Deux ans à encaisser

Pourtant, à l’image de sa chistera face aux All Blacks qui a fait le tour du monde, « au début, tout allait bien, je jouais que sur mon insouciance et je ne calculais rien », se rappelle le garçon. Mais comme pour les hommes politiques, l’état de grâce ne dure jamais longtemps dans le sport de haut. N’est pas Kylian Mbappé qui veut. « Très vite, on m’a reproché d’être trop feu follet et pas assez stratégique », le french flair très peu pour le rugby moderne.

Et puis, il y a aussi « ces gens, ces clubs qui t’approchent, te font tourner la tête. C’est vraiment une période difficile à gérer quand tu es très jeune. Heureusement, j’ai toujours été bien encadré à la maison », explique-t-il. Petit à petit, il perd sa place de titulaire en équipe de France et joue beaucoup moins avec l’Union Bordeaux-Bègles (16 matchs en 2016-2017 et 2017-2018) car il fait notamment partie des joueurs protégés par sa fédération. Un paradoxe.

Buteur, un atout de plus en vue de la Coupe du monde

Baptiste Serin mange alors son pain noir pendant deux saisons. En famille comme toujours. Il invite aussi à sa table un préparateur mental pour retrouver l’appétit. En juin dernier, il participe à la tournée des Bleus en Nouvelle-Zélande, même s’il n’est pas le premier choix du sélectionneur Jacques Brunel, il profite de chaque minute car « c’est un cadeau de jouer pour la France et il faut l’assumer. » Finalement, son vrai retour au premier plan, il l’opère en Top 14 depuis fin août.

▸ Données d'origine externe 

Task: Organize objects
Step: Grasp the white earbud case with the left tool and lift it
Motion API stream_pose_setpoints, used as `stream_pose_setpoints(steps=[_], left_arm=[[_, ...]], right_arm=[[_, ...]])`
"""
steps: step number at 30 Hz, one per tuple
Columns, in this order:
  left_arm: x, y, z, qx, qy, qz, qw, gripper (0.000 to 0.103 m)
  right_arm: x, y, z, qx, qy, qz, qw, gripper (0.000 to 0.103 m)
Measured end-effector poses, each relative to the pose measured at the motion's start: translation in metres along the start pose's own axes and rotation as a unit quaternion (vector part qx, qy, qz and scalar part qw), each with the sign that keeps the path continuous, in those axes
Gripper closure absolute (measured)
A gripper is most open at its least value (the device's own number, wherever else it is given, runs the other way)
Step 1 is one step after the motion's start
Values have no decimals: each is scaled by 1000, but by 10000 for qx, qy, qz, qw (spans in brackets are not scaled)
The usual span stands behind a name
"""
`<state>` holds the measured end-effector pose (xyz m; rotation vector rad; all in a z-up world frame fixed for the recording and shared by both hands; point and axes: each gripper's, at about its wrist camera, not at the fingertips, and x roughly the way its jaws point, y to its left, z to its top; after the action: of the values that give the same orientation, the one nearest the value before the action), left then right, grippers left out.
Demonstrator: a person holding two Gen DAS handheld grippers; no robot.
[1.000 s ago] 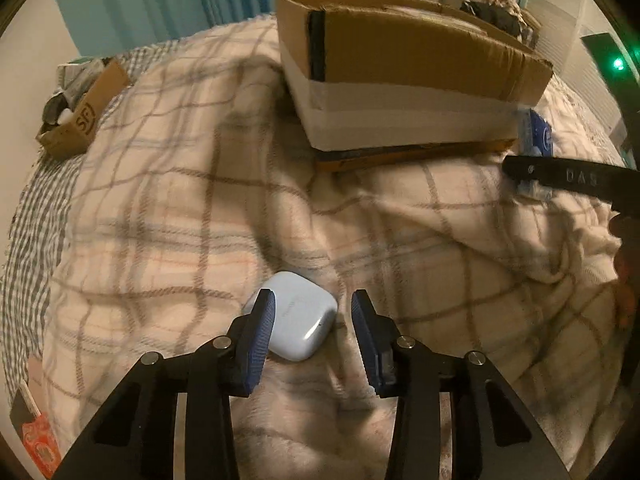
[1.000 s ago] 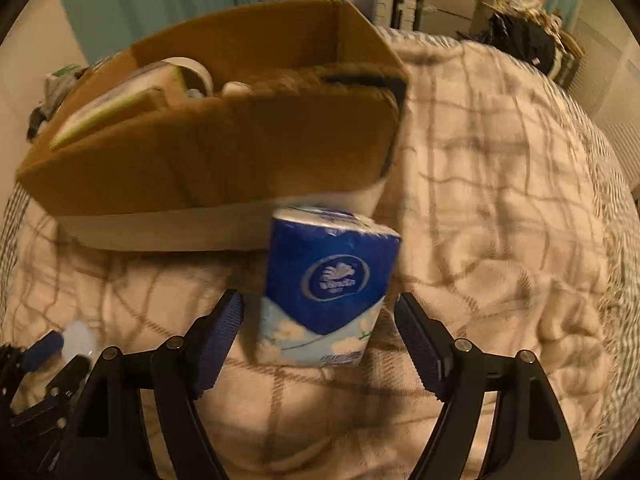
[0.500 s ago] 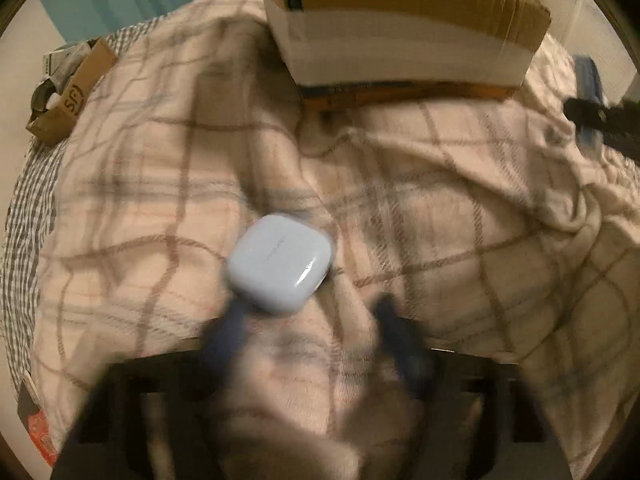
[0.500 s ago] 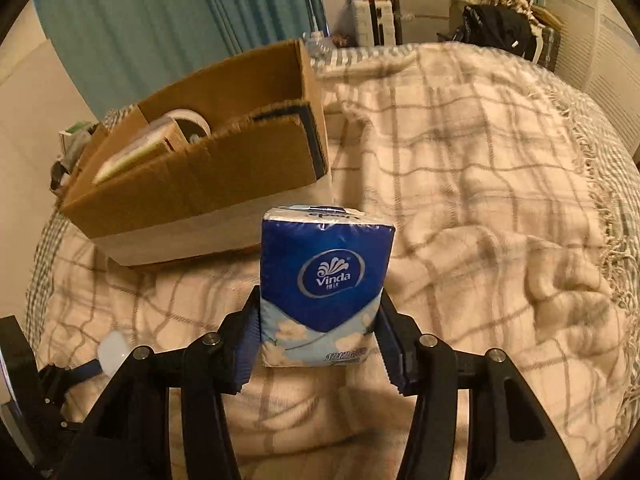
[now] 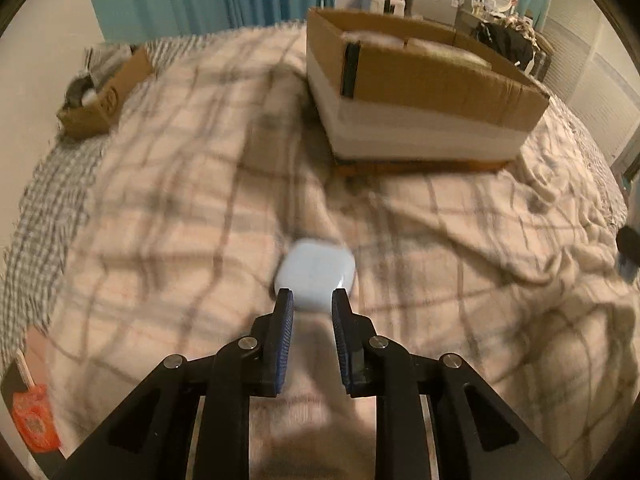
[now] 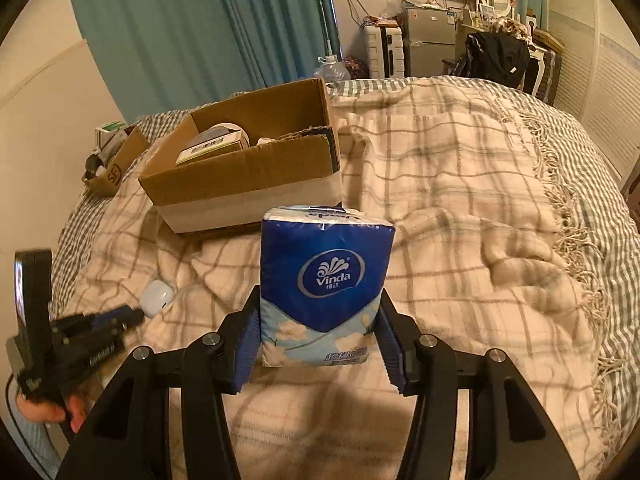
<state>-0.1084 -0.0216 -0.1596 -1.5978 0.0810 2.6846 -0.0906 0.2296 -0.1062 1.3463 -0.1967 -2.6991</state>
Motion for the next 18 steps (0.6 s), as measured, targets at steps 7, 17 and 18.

Au point de réaliser son meilleur début de saison : « Je pense assumer un peu plus les responsabilités que l’on me donne aujourd’hui. J’ai gagné en maturité et en confiance. Je pense avoir grandi. » De nouveau indispensable à l’UBB (huit titularisations en huit matchs en championnat), il étoffe en plus sa palette grâce à un redoutable jeu au pied cette saison. Le demi de mêlée international de 24 ans est aujourd’hui le meilleur buteur du Top 14 devant des Finn Russell, Paddy Jackson ou Greig Laidlaw.

Samedi dernier face à l’Afrique du Sud, il a rendu une copie presque parfaite (5 sur 6). Un atout de plus dans la course à la Coupe du monde car à son poste, la concurrence est rude avec Parra, Dupont, Couilloud ou encore Machenaud. Toutes les opportunités sont donc bonnes à saisir, comme face à l’Argentine samedi à Lille (21h), pour espérer être dans la liste pour le Japon en juin. Et encore plus quand on sait que la rechute peut vite arriver… Baptiste Serin en sait quelque chose.